Plastiktütenumtausch in Bingen

Media

Mitglieder von Greenpeace Bad Kreuznach haben am Freitag, den 23. September 2016 eine Plastiktütenumtauschaktion in der Binger Fußgängerzone durchgeführt.

Passanten, welche ihre Plastiktüten abgaben haben hierfür kostenlos eine Stofftasche bekommen. Diese wurden von der Gruppe im voraus selbst gestaltet.

Die Aktion hatte einen sehr ernsten Hintergrund. Ein einzelner Mensch „benötigt“ in einem einzigem Jahr durchschnittlich über 70 Plastiktüten. Diese landen nach nur kurzer Einsatzzeit, meist deutlich unter einer Stunde, im Müll. Eine erschreckende Zahl.

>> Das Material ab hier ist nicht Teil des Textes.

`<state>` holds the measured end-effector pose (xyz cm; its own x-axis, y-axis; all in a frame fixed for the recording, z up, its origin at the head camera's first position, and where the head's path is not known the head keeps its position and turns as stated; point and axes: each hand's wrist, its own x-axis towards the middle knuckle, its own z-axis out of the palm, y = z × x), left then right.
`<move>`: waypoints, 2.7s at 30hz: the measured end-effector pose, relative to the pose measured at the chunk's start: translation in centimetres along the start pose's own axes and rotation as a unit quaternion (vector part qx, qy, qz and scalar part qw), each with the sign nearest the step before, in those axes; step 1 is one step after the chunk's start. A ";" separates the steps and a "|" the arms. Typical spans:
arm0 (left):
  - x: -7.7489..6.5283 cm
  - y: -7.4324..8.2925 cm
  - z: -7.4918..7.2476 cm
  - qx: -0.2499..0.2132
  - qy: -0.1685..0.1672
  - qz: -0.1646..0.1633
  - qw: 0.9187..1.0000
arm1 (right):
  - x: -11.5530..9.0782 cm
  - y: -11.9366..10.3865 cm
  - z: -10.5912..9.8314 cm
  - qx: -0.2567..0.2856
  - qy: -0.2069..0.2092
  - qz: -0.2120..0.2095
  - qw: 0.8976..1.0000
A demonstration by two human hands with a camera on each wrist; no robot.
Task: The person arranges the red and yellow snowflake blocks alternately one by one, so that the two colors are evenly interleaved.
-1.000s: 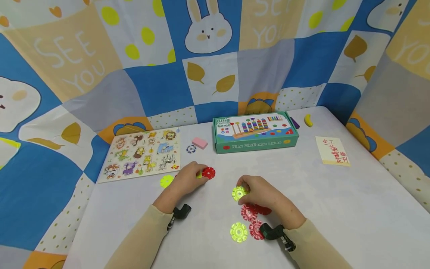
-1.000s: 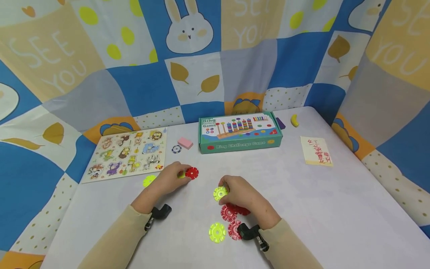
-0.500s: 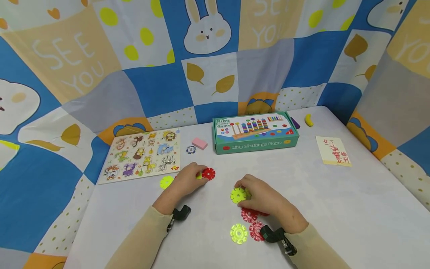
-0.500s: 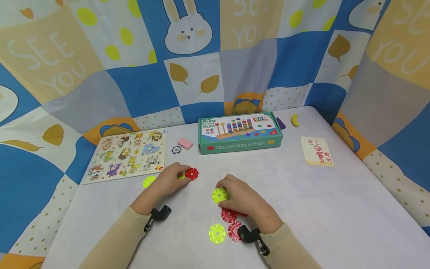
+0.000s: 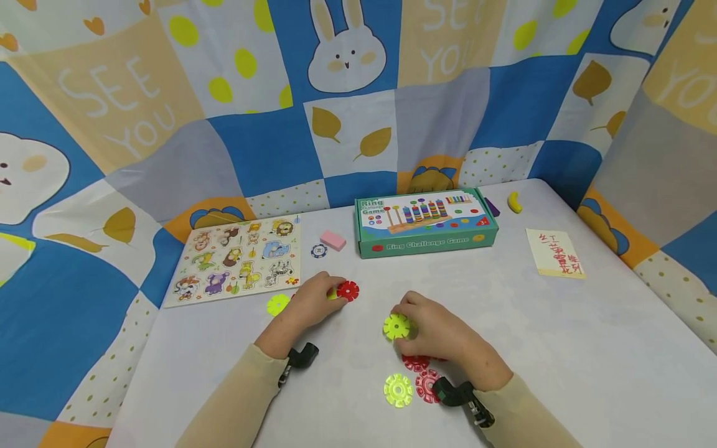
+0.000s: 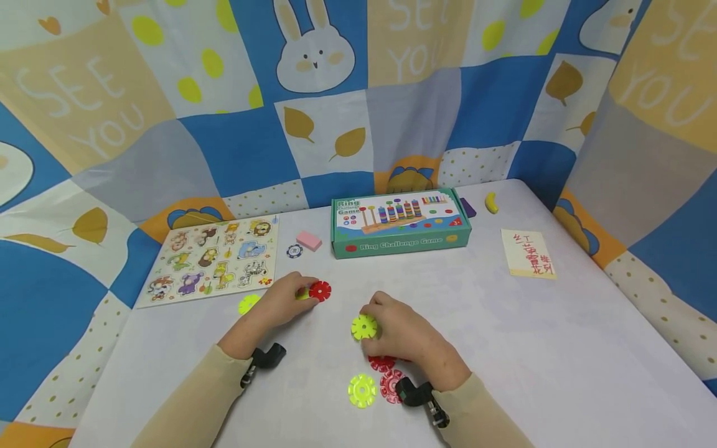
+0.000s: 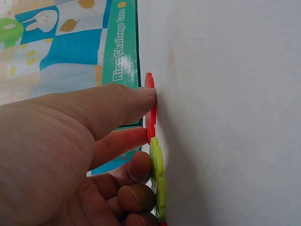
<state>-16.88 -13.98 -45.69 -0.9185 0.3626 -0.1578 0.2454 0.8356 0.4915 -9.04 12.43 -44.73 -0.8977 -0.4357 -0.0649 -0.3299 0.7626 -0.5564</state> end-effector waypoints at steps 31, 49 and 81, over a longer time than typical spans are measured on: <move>-0.1 0.1 -0.1 0.017 0.005 0.005 1.000 | 3.3 -1.6 -6.1 -0.019 0.094 -0.081 0.992; 0.0 0.1 -0.1 0.015 0.006 0.012 1.000 | 9.4 -0.2 -3.5 -0.016 0.008 -0.020 1.000; -0.3 0.5 -0.4 0.017 0.000 0.003 1.000 | 10.7 0.7 -1.0 -0.023 -0.031 0.024 0.999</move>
<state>-16.62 -13.85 -45.08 -0.9169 0.3676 -0.1555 0.2613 0.8474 0.4623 -19.15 8.80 -44.96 -0.8935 -0.4255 -0.1434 -0.3007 0.8042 -0.5127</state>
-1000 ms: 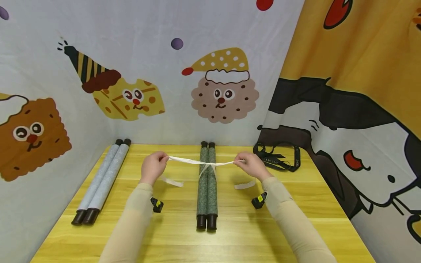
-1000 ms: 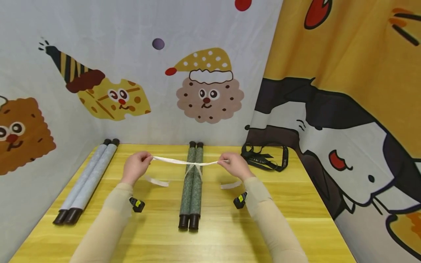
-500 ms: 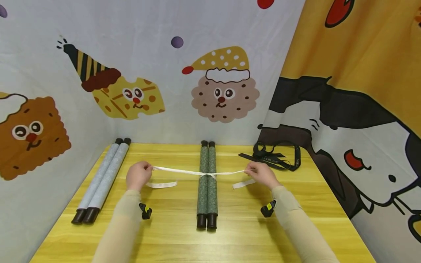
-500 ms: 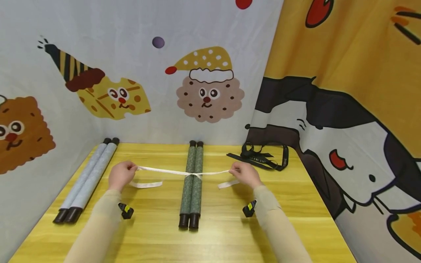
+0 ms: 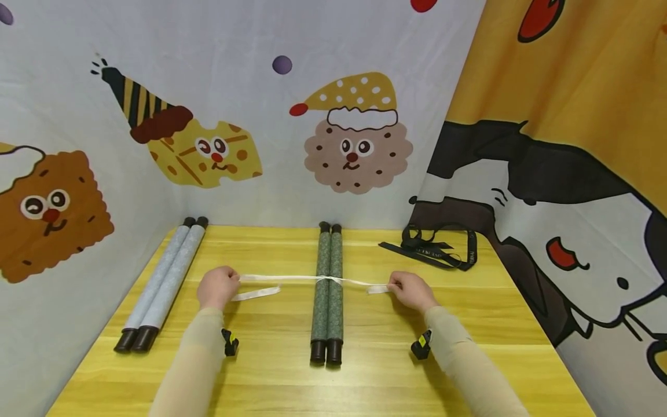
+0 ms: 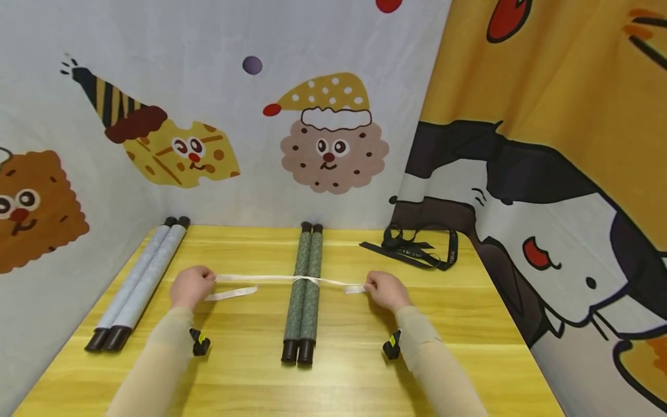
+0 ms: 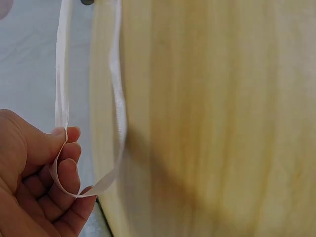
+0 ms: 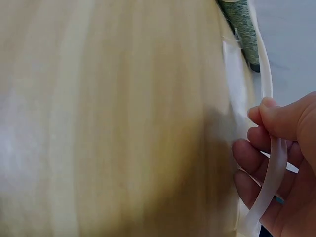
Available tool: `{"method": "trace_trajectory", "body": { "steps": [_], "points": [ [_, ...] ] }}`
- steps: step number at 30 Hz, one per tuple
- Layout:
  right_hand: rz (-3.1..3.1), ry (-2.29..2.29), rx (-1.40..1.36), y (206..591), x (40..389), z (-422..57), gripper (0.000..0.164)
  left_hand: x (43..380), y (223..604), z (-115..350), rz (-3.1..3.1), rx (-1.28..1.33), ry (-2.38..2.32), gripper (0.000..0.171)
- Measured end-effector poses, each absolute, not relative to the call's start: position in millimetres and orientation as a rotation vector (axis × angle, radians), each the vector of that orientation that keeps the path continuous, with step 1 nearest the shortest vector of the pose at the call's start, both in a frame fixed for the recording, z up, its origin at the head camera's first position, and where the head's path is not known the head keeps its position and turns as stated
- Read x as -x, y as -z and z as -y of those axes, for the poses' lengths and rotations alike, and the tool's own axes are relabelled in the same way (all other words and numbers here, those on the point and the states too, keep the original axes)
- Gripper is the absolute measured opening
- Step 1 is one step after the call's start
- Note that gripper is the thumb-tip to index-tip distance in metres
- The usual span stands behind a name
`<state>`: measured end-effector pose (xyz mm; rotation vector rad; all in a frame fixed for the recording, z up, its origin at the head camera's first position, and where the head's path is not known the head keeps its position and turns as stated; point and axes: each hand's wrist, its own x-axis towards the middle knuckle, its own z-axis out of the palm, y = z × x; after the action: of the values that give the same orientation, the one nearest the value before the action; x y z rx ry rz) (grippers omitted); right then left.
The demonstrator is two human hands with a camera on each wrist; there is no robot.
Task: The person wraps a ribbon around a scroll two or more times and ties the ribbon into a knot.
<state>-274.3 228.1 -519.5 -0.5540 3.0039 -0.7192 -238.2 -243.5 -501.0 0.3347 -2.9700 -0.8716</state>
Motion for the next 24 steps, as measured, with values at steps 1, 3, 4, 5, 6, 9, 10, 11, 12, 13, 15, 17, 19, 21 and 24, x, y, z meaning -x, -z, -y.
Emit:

Auch wenn die Plastiktüte nur ein kleiner Ansatzpunkt im großen Plastikmüllproblem ist, so ist sie die am einfachsten zu vermeidende Umweltbelastung. Jeder einzelne von uns kann entscheiden ob er eine Plastiktüte nutzen möchte oder nicht. Es galt ein Zeichen zu setzen und unsere Mitmenschen auf das Thema zu sensibilisieren. 

Viele Passanten fühlten sich ertappt. Denn die Problematik ist ihnen längst bekannt, doch wurde gerade heute die Stofftasche zu Hause vergessen.

Es gab aber auch uneinsichtige Standbesucher, welche von den Gruppenmitgliedern mit viel Sachverstand auf die Problematik des Plastiks im Meer hingewiesen wurden.

Plastikmüll ist nicht nur lästig in der Entsorgung, sondern ein globales Problem und gefährdet Menschen, Tiere und Umwelt.

Ob es sich um Mikroplastik handelt oder als größere Stücke auf Müllbergen landet: Plastik verrottet nicht. Es wird nur in immer kleinere Stücke aufgerieben, gelangt in die Meere, wird von Fischen verschluckt und landet so über die Nahrungskette wieder auf unseren Tellern.

Tiere verletzen sich an den Plastikstücken, ersticken daran oder verhungern, weil der Magen voll von Plastik ist.

Auf den Stofftaschen war die Weltkarte zu sehen, ergänzt mit den schon heute dort zu findenden Müllstrudeln. Diese haben  mittlerweile die erschreckende Größe von Mitteleuropa erreicht.

Viele Besucher versicherten zukünftig verstärkt auf das Thema Plastik und Plastiktüten zu achten.

 

Auch in Bingen werden in manchen Geschäften nach wie vor noch wie selbstverständlich alle gekauften Waren in Plastiktüten verpackt. Hier muss unbedingt ein Umdenken einsetzen.

 

Am Stand war auch das von der Gruppe gebastelte Monster „Zombie“ ausgestellt. Dieses ist eine 2,30m große Skulptur aus Plastikmüll. Es handelt sich hierbei um den Müll einer einzelnen Familie, Vater, Mutter und zwei Kindern von nur einer Woche. Wir wollen langfristig dazu animieren weg von der Einwegwegwerfgesellschaft hin zu einer Kreislaufgesellschaft mit mehr Mehrwegverpackungen.